Everything is simultaneously awesome and terrible when you’re going through this period of your life. Being a teenager is peak feelings; unfortunate experiences feel like the worst days you’ll ever see, and the slightly positive moments mask themselves as euphoria. Fremon Craig noted that this is partially because you’re experiencing so many monumental rites of passage for the first time. Heartbreak gets easier the second (and third, and fourth) time around, as do friendship-related conflicts, and mixed outcomes when it comes to schoolwork or a job.
But the first time any of those things happen? It might as well be the end of the world. It’s nearly impossible to see the other side of the tunnel if you have yet to experience what it takes to actually get there. And that validates every teenager’s feelings even more.
When Nadine’s crush does reply to her embarrassing Facebook message, he doesn’t reject her or make her feel even more embarrassed than she already does. Instead, he asks her to hang out, and it’s like nothing better has ever happened in the entirety of Nadine’s life. She blasts music at the absolute highest volume as she completely tears her room apart looking for the perfect outfit that will surely leave an impression. To 17-year-old Nadine, it’s more than just a Facebook reply; it’s the thing she’s been wanting from the person she’s been pining over. Her suicide monologue instantly becomes a distant memory. Her world is no longer over, because this is the best moment of her life.
Everything at 17 seems to matter: every conversation, facial expression, text message, lack of text message, fight with a friend, and grade on a paper. Every smile and every tear shed matters because they’re your feelings.
“The reason things are so tough at that age is because you’re dealing with adult things for the first time. Rejection, loneliness, or [questions of] ‘Who am I? Where do I belong? Will anybody actually get me? Am I weird? Will anyone love me?’” Fremon Craig said. “Everything is more heightened.”

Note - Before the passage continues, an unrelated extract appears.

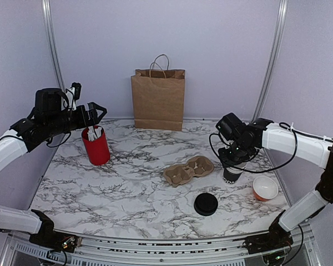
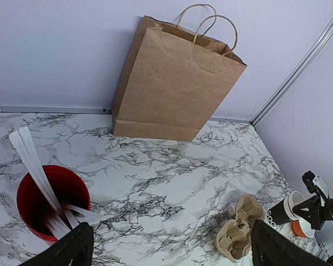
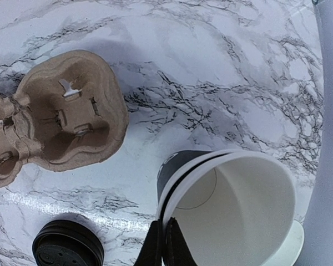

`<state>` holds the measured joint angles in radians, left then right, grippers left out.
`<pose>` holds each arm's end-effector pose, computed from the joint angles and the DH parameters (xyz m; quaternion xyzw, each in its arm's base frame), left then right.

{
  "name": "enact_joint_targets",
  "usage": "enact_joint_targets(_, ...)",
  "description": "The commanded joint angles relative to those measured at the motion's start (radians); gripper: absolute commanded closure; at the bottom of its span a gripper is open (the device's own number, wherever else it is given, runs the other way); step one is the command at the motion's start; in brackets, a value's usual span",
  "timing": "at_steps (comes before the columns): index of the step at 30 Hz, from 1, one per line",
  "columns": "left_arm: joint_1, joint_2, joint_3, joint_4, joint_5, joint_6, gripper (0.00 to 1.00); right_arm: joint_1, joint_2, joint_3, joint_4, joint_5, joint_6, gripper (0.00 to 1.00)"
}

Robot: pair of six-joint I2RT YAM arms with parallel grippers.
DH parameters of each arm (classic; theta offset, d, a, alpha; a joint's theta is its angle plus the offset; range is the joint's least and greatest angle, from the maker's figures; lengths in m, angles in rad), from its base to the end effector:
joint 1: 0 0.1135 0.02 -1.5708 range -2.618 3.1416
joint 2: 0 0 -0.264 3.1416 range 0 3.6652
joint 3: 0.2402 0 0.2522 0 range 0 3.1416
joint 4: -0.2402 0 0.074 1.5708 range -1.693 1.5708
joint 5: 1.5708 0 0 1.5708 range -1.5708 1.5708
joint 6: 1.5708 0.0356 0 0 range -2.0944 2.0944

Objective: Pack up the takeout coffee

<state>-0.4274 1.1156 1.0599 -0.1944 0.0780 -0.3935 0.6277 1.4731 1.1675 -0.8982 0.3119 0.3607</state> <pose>0.2336 -0.1094 0.3698 0.0373 0.7887 -0.2728 0.5497 0.2368 0.1583 0.2591 -0.1012 0.9664 -0.0489 0.2311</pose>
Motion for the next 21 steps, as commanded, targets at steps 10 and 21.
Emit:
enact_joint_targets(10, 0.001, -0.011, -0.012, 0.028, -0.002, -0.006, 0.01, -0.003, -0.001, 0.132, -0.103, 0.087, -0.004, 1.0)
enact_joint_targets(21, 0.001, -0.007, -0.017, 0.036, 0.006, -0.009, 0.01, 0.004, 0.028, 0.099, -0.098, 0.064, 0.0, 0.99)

This fall, the writer/director went back and read all of her old diary entries from when she was 17. As it turns out, she was pleasantly surprised at her findings.
“When I started, I was like, Oh, this is going to be amusing. And then I went, ‘Holy shit, I knew more at that point than I thought I did,’” Fremon Craig said. “I was actually dealing with real things and figuring stuff out. It was a big mess, and in a lot of ways it’s not that different from life now.”